• _WORK INSTRUCTIONS_
In the listing that follows, how many lines contain the string "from"? Provide only the number.

• _DATA_
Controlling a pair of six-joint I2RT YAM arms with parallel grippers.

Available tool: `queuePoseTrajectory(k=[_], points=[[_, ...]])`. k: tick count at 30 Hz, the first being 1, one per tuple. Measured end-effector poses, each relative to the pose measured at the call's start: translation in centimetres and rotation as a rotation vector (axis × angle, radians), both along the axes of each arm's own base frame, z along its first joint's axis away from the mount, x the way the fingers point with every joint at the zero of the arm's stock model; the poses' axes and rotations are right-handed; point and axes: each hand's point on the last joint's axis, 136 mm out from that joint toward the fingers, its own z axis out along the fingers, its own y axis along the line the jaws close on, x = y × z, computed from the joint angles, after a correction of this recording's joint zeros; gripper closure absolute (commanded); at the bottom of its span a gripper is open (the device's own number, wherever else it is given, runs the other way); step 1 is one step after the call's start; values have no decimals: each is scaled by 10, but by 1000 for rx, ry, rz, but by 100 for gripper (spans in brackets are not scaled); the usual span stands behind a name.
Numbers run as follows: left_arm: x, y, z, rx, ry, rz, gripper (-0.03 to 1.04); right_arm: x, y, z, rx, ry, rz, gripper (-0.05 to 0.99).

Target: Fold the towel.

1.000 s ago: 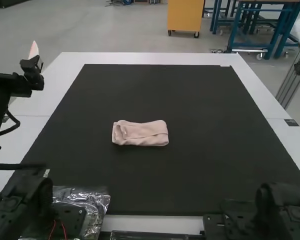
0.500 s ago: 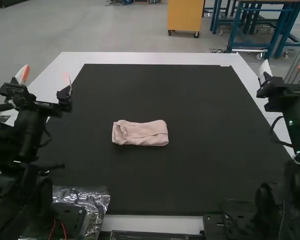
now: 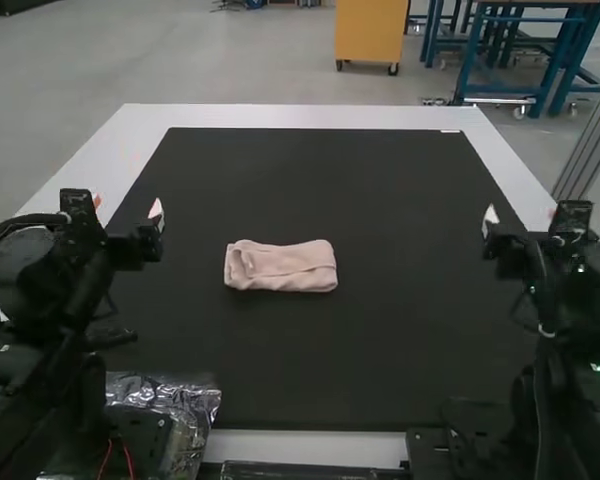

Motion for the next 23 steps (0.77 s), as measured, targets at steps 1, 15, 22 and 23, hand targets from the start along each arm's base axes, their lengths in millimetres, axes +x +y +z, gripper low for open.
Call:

• _EXERCISE ANSWER_
2